思忖间,夏南转过脑袋,目光看向身旁的伍德。
却见对方朝自己微不可察地点了点头,便又看向前方的铁头,冷喝道:
“带路!”
心中骤然明悟。
对啊!
一时间没想起来。
自己虽然只是一个刚来纽姆不久的普通冒险者,但伍德可是城主“威克利夫”家少爷的贴身近卫。
就算正处于高层变动引起的混乱中,那也绝对算得上有身份,有背景的人物。
又不涉及生死存亡之类的问题,只是一个中型帮派的老大,一点面子肯定还是愿意给的。
而这位从事护卫工作多年,办事从来稳当妥善的游荡者如此表现,心里面肯定也有充足的把握,不至于让两人陷入危险的处境。
想到这茬,夏南心中也轻松许多,放心让对方交涉。
“两位先生,这边跟我走。”
原本在眼前两个大哥的注视下,隐隐有些喘不过气来的高压气氛稍有缓解。
铁头整个人明显松了口气。
转过身,朝着身后懵懵懂懂的小弟们摆了摆手,示意临时解散,让他们干自己的事情去。
便一脸小心地为夏南和伍德带起路来。
……
……
“就是这里?”
夏南望着眼前黑黢黢的下水道检查井口,一脸狐疑地问道。
此时距离几人从铁桶蟾蜍离开,不过一个多小时的时间。
跟着铁头在街道旁的小巷子里绕了半天,随着周围的环境愈发破旧肮脏,逐渐接近贫民窟。
才又在某个隐蔽巷道的末端停了下来。
早已将沾着血的包裹塞进怀中,铁头双手抓着才刚刚从地面上掀起的井盖,满脸横肉的脸颊上露出些许反差感极强的尴尬笑容:
“先生也太高看我们了,贫民窟说小不小,说大也不大,我们灰獾帮就占了那么点地方,里面住的人说不定比西城区几条街加起来还要多。”
“总不能去抢那些穷人的房子吧。”
“而且上面来来往往的全都是人,干什么都不方便。”
“下水道里虽然臭是臭了点,但空间大隐蔽性还强,没有更合适的了。”
听对方这么一说,竟还真有点道理。
点了点头,上前两步就要顺着井口下去。
身旁的伍德,却突然伸手将夏南拦下。
“别急。”
他左手滑过腰带,悄无声息间,一柄闪烁寒光的短匕,便已被其紧紧握在了手中。
多年护卫工作下格外犀利的眼眸,冷冷地在光头壮汉身上扫过。
“我先下,你第二个。
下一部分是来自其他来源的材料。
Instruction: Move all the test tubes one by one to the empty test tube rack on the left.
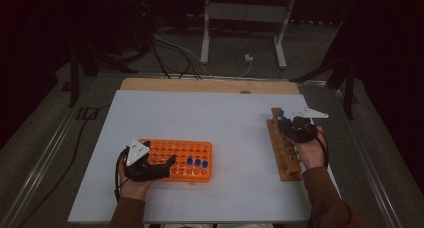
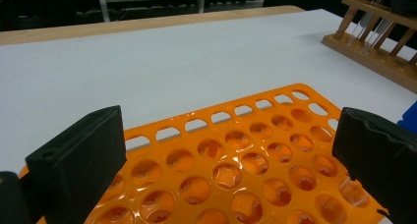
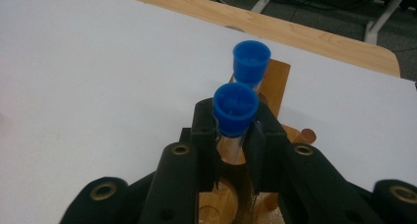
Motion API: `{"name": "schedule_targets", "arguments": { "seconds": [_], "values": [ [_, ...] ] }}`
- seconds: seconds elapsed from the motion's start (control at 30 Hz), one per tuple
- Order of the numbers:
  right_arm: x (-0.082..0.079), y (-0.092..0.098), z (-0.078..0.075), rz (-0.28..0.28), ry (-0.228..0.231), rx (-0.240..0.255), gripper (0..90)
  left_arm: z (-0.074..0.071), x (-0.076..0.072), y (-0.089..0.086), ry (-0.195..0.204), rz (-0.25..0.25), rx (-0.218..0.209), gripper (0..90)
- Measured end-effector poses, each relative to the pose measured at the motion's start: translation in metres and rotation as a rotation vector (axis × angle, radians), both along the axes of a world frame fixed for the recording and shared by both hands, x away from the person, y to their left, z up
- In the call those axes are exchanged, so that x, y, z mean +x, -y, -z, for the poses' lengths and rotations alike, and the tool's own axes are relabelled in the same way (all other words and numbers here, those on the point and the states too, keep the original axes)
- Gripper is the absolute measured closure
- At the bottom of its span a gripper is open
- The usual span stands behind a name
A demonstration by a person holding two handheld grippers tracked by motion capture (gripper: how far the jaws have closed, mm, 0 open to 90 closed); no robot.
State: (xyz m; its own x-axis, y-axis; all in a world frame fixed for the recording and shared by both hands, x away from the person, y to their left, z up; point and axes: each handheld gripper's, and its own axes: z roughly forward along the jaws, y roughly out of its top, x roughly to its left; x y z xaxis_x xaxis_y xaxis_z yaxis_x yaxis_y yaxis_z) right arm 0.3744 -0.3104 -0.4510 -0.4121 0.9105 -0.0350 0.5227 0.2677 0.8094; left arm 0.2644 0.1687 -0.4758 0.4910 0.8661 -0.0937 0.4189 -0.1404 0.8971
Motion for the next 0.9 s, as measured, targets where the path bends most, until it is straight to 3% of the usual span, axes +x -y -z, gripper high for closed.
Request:
{"name": "schedule_targets", "arguments": {
  "seconds": [0.3,0.67,0.9],
  "values": [
    [-0.005,0.003,-0.007,0.007,0.025,0.006,76.8,0.001,0.001,-0.002,-0.004,-0.010,-0.001,0.7],
    [-0.015,0.008,-0.030,0.009,0.077,0.025,76.8,0.002,0.003,-0.002,-0.009,-0.011,-0.004,0.7],
    [-0.027,0.005,-0.047,0.007,0.145,0.067,76.9,0.002,0.003,-0.001,-0.014,-0.007,-0.002,0.7]
  ]
}}
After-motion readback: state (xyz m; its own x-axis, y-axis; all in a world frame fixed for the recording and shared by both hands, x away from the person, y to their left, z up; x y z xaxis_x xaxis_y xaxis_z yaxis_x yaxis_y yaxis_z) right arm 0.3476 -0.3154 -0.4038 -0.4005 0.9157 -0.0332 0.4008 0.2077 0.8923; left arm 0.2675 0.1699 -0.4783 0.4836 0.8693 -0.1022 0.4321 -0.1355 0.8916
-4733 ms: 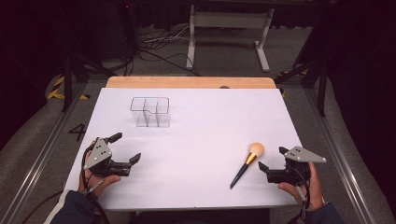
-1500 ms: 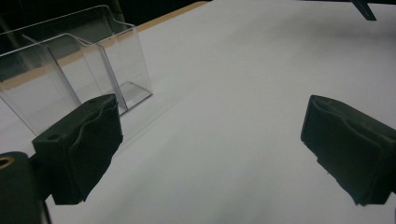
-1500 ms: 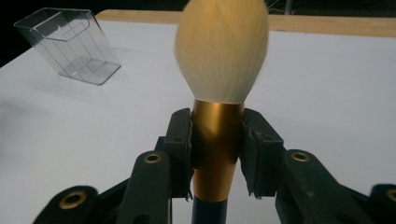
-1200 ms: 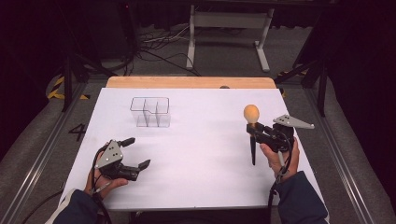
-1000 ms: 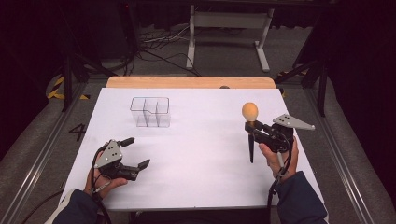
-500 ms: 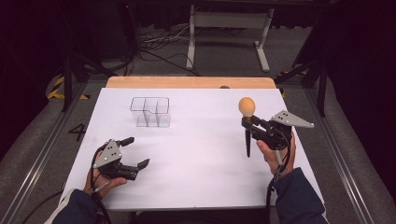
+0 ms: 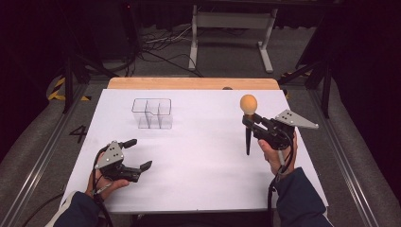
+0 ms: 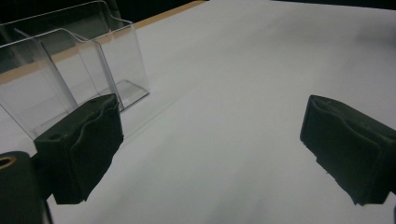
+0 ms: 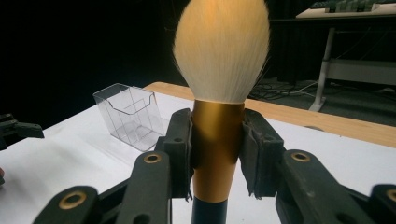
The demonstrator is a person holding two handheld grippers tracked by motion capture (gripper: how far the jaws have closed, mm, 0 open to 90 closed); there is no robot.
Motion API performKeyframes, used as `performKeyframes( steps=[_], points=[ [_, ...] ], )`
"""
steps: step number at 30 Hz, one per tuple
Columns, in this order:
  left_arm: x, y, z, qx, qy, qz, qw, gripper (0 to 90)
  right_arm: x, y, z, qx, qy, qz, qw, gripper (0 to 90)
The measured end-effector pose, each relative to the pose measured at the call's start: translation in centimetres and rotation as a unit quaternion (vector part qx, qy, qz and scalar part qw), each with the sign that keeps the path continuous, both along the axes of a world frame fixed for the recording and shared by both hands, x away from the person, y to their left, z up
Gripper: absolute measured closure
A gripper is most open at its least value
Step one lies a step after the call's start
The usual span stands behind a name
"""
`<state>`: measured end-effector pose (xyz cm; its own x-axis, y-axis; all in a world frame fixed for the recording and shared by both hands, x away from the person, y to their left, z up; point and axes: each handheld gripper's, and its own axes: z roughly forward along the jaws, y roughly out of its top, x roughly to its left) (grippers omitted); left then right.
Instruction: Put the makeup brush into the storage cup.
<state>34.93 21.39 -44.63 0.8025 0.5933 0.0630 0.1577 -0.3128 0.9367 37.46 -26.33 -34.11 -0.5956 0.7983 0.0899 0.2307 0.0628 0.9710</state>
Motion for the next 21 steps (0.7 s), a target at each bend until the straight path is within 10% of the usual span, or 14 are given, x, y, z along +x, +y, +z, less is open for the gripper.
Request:
performKeyframes(
  steps=[21],
  points=[
    [0.9,-0.7,1.2,-0.031,0.011,-0.006,0.9994,7.3,0.1,2.7,0.9,0.008,-0.032,0.039,0.9987,66.9]
  ],
)
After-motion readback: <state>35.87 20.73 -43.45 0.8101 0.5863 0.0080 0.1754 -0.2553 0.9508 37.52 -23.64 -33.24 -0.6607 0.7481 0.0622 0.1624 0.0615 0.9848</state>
”
“夏南,你最后。”
纽姆下水道错综复杂,没有人带路,很容易在其中迷失方向。
如果让铁头走在第一个,他要是趁着下水道内的复杂环境逃跑了,两人大概率追不上。
而倘若下面是对方考虑到眼下这种状况而提前布置的陷阱,走在最后,等两人下去后把井盖一关,更加麻烦。
把铁头留在队伍中间位置,出现什么情况,他和夏南都能有所反应并加以处理。
至于为什么是由自己走在最危险的队伍前列,而让夏南殿后……
原因其实很简单。
和伍德愿意牺牲自己的休假时间,主动参与帮助夏南完成任务一样。
早在几个月前,薄雾森林中的那次冒险。
在与魔物“腐蚀怪”的遭遇战中,他没有尽到应有的责任,让少爷遇到了可能威胁到生命的危险。
关键时刻,是夏南顶住了压力,为少爷解围。
这也正是海安少爷愿意消耗主母留下的人情,请动弗冈先生的原因。
差点酿成大祸,伍德在心中将其归结为自己的疏忽,直到现在也耿耿于怀。
而对于挽救了他的职业生涯,不至于让其在悔恨下抱憾终生的夏南,
是何种态度,也足以预见。
这位过于年轻的冒险者,连河谷镇都没待满一年,便因为协会任务来到了纽姆。